4Gamerに関わるライター陣でも,これほど古くから,PCでのネットワークやFPSを経験していた者は少数派である。また北島氏は,海外のゲーマー達にメールを送ったり,英語の長文を翻訳したりなど,趣味とはいえ活動の幅は広い。なんとも頼もしい"大先輩"である。
ちなみに同氏は,現役時代にはコンピュータに関わる仕事をしていたそうで,同世代の人の中でも,比較的FPSに触れるチャンスに恵まれていたことは想像できる。しかしなんにせよ,氏の存在は,「ゲームに年齢は関係ない」ということをあらためて我々に教えてくれる。
ゲーマーとしての北島氏にも触れておこう。北島氏は,シューティングゲームだけを好んでいるわけではなく,フライトシムや鉄道シムなどもプレイするとのこと(PC自体は,趣味の写真の処理やプログラム制作などにもよく利用しているそうだ)。
(ドリス・セルフさんのように)毎日ゲームに没頭するとか,徹夜してまでゲームの攻略を続けるということはないようで,北島氏の場合は,興味のあるゲームがあるときに,1日2〜3時間程度のみプレイするという。

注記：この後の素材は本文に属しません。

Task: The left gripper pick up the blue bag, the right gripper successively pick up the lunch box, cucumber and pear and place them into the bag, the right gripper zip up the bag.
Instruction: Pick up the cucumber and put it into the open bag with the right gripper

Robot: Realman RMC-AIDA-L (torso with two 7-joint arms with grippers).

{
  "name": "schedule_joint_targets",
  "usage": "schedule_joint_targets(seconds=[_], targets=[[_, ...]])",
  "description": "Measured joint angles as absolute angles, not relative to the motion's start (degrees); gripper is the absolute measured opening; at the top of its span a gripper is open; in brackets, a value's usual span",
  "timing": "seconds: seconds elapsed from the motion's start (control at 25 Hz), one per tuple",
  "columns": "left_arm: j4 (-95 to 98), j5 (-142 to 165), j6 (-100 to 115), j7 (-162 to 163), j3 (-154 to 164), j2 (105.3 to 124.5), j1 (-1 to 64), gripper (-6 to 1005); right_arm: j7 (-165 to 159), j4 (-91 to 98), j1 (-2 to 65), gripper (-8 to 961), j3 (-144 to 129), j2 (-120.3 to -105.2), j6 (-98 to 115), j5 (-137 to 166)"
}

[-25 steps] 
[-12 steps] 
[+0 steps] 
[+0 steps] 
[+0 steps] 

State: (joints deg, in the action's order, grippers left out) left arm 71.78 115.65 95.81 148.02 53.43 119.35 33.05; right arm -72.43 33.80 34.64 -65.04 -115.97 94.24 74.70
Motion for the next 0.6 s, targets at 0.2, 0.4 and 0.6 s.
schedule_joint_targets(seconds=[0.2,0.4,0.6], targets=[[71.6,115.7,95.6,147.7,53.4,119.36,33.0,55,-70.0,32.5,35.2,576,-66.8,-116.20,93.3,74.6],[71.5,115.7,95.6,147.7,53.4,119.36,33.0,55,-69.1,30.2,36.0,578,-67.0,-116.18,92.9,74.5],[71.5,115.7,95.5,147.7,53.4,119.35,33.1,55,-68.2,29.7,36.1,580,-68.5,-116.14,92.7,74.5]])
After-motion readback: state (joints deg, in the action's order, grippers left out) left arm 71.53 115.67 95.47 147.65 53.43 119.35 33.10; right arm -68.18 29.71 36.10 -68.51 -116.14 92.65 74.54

サイトのコンテンツを見ていても想像できることだが,「Call to Duty」のようなリアルなミリタリー系アクションよりも,アクションとパズルがほどほどにミックスされたゲーム性のものがお好みのようだ。今は,「Splinter Cell:Chaos Theory」の日本語版がリリースされるのを心待ちにしているとのこと。
以前筆者は,アイドス(Eidos Interactiveではなく,日本法人のほう)の広報担当者から,「トゥームレイダー」購入者の平均年齢は40歳前後だと聞いたことがある。PCゲームではハードウェアの維持にもそれなりの資金を要するだけに,日本ではこの年齢層が主力であってもおかしくはないだろう。
今後,少子化に伴ってPCゲーマーの平均年齢も上がっていくはずで,これから30年もすれば,今ではまだ珍しいセルフさんや北島氏のような人も,数多く現れているに違いない。
彼らは現シルバー世代における先駆者であり,我々ゲーマーの未来像でもある。素直に敬意を表したい。